= PROBLEM DESCRIPTION =
With the images removed, return every line below exactly as it reads.

= DATA SHOWN =
>>>

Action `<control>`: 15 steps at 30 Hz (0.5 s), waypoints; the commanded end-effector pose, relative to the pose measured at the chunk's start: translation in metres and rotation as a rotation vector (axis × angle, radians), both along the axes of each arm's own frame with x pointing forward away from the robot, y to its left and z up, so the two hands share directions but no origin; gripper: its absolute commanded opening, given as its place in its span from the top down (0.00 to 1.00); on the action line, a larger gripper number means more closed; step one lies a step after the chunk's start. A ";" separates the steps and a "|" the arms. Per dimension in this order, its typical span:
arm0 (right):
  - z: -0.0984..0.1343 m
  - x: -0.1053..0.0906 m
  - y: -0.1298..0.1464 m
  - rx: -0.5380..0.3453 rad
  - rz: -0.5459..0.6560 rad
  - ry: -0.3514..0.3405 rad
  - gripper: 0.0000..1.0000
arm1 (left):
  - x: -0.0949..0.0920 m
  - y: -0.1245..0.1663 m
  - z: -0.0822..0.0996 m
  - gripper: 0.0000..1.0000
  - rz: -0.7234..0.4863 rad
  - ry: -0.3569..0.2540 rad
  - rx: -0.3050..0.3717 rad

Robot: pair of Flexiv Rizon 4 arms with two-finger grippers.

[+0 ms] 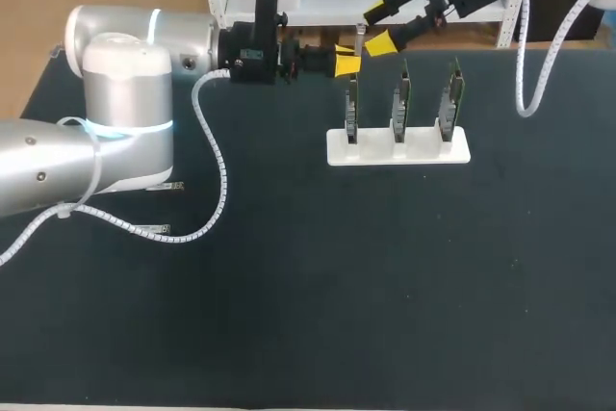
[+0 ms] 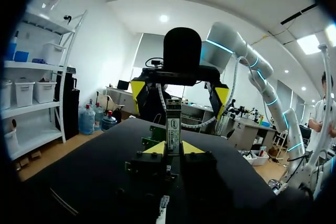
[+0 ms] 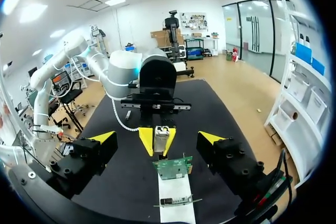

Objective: Pick up the optical module with the left hand, and insert it into the network port with the right hand.

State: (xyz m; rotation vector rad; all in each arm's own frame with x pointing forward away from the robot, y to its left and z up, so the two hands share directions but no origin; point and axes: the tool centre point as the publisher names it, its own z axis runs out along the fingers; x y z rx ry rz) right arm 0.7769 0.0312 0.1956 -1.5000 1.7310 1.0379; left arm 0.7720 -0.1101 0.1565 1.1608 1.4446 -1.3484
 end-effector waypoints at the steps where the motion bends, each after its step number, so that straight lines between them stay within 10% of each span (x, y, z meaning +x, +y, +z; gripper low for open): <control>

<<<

= SOLVED EXERCISE =
Action `<control>`: 15 steps at 30 Hz (0.5 s), waypoints; the commanded end-effector pose, relative to the pose measured at the chunk's start: translation in metres and rotation as a rotation vector (axis × angle, radians), both along the axes of each arm's own frame with x pointing forward away from the robot, y to its left and z up, so the two hands share directions but no origin; gripper: its absolute commanded opening, given as its place in its span from the top down (0.00 to 1.00); on the action line, a larger gripper number means more closed; step one lies a step after the chunk's start. A ";" separates the steps and a "|" the arms. Per dimension in this order, its typical span:
arm0 (right):
  - z: -0.0984..0.1343 m
  - x: -0.1053..0.0906 m
  - y: -0.1298..0.1464 m
  - rx: -0.5380..0.3453 rad
  - rz: -0.5459..0.6560 rad
  - ry: -0.3514..0.3405 rad
  - gripper: 0.0000..1.0000
arm1 (left):
  - x: -0.0949..0.0920 m
  - y: -0.1245..0.1663 m
  - z: -0.0822..0.0996 m
  - gripper: 0.0000..1.0000
  - rz: -0.7234..0.4863 rad
  - ry: -0.3569..0.2540 rad
  - rx: -0.3050..0.3717 rad

Robot: pair of Flexiv Rizon 4 arms with two-finger grippers.

[+0 ms] 
[+0 ms] 
[+0 ms] 

Objective: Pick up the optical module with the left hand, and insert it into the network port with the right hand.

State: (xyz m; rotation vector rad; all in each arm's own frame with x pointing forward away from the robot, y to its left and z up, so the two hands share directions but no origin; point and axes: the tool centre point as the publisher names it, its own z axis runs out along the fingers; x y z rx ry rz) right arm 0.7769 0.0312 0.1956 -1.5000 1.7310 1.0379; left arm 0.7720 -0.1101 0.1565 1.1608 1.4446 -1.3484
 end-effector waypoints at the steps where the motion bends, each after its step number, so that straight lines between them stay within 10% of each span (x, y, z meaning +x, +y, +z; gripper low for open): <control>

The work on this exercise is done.